# are tickets with points refundable?



## guest (Mar 12, 2008)

Can I get points back if I cancel my reservation made with points?

Also if I use points for my ticket and my wife uses cash (so different reservation numbers?) - will we get seats together?


----------



## AlanB (Mar 12, 2008)

They are refundable in the sense that you'll get your points back, not an actual cash or credit refund. Additionally you will have to mail the ticket(s) back to AGR, before the points will be returned to your account.

And yes, you should still be able to get two seats together as long as you are both booked in the same class of seat and assuming that there are two seats left together at your boarding station.


----------



## guest (Mar 17, 2008)

AlanB said:


> They are refundable in the sense that you'll get your points back, not an actual cash or credit refund.

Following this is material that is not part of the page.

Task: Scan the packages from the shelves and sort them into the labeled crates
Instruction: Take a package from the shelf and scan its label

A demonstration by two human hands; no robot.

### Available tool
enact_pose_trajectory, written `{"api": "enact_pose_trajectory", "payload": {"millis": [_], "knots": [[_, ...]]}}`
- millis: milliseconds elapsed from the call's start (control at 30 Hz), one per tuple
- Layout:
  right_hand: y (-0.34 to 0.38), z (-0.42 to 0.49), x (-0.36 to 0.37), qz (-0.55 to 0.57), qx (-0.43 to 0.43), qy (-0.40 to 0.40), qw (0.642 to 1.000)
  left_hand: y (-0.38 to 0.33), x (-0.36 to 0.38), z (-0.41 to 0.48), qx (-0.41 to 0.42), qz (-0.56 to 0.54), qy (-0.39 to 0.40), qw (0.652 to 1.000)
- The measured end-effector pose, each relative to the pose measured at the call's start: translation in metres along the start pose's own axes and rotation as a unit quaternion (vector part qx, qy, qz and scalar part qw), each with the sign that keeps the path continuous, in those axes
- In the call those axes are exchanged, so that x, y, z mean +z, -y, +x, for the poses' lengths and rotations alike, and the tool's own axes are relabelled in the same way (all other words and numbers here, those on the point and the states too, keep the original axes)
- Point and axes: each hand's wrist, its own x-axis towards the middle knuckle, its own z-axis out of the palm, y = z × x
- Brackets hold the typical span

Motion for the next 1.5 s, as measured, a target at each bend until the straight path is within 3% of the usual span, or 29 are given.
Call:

Additionally you will have to mail the ticket(s) back to AGR, before the points will be returned to your account.
> And yes, you should still be able to get two seats together as long as you are both booked in the same class of seat and assuming that there are two seats left together at your boarding station.


Then why do they say this on their website:

Can I return an item if I change my mind after I redeem?

We are unable to accept returns after the completion of a redemption order.


----------



## the_traveler (Mar 17, 2008)

guest said:


> AlanB said:
> 
> 
> > They are refundable in the sense that you'll get your points back, not an actual cash or credit refund. Additionally you will have to mail the ticket(s) back to AGR, before the points will be returned to your account.
> ...


Merchandise is not returnable or refundable after a redemption, but Amtrak tickets can be refunded as points back into your AGR account. (I had to cancel an AGR award, and upon returning the tickets, AGR put back the 60,000+ points they cost to my account!  )


----------